▸ Task brief
Keeping pictures out, repeat the lines of the listing below exactly, starting at its first line and finishing with the one that holds "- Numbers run".

▸ Data listing
● ● ● ●
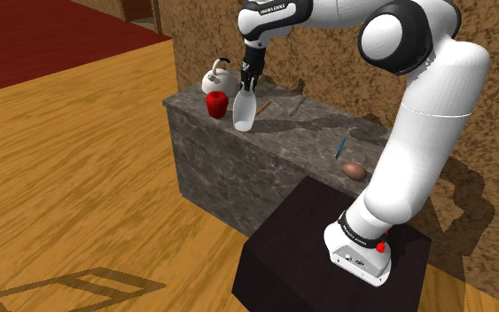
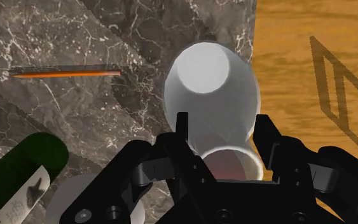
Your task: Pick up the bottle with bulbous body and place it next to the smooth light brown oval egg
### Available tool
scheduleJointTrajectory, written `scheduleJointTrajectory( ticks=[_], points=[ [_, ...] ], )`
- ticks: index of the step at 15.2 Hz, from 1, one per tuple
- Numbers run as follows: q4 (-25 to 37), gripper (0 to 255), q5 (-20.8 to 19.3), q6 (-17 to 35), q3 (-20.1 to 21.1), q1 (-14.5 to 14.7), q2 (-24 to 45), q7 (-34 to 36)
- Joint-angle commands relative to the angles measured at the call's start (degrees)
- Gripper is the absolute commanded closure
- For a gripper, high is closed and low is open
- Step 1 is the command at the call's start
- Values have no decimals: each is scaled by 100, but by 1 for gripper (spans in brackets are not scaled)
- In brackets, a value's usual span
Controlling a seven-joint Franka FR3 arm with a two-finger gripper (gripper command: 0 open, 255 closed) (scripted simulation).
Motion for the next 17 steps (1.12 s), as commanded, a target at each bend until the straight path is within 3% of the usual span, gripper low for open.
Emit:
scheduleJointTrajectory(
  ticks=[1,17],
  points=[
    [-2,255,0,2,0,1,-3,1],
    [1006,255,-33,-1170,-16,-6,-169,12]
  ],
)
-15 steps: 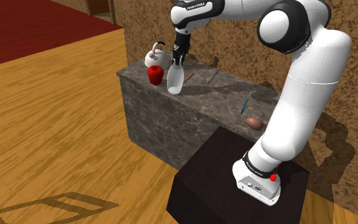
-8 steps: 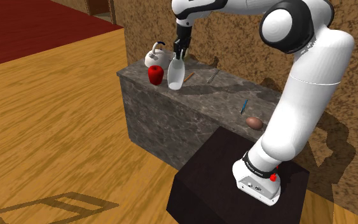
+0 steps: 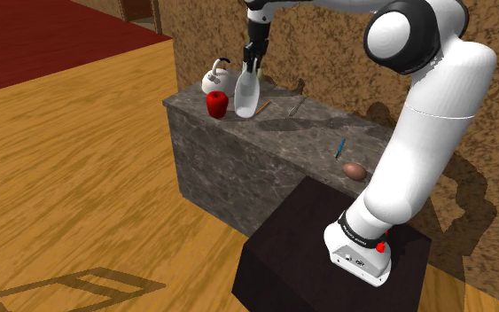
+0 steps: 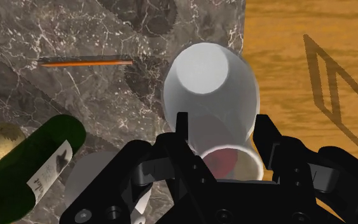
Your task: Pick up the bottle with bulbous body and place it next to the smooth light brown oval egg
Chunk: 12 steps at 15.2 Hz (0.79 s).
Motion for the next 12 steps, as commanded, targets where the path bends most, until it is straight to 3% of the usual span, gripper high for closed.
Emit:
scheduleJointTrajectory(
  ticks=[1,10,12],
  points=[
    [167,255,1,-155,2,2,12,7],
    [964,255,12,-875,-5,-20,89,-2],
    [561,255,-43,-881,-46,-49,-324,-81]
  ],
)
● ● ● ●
▸ Answer for the task
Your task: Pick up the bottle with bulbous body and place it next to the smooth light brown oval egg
### Available tool
scheduleJointTrajectory, written `scheduleJointTrajectory( ticks=[_], points=[ [_, ...] ], )`
- ticks: index of the step at 15.2 Hz, from 1, one per tuple
- Numbers run as follows: q4 (-25 to 37), gripper (0 to 255), q5 (-20.8 to 19.3), q6 (-17 to 35), q3 (-20.1 to 21.1), q1 (-14.5 to 14.7), q2 (-24 to 45), q7 (-34 to 36)

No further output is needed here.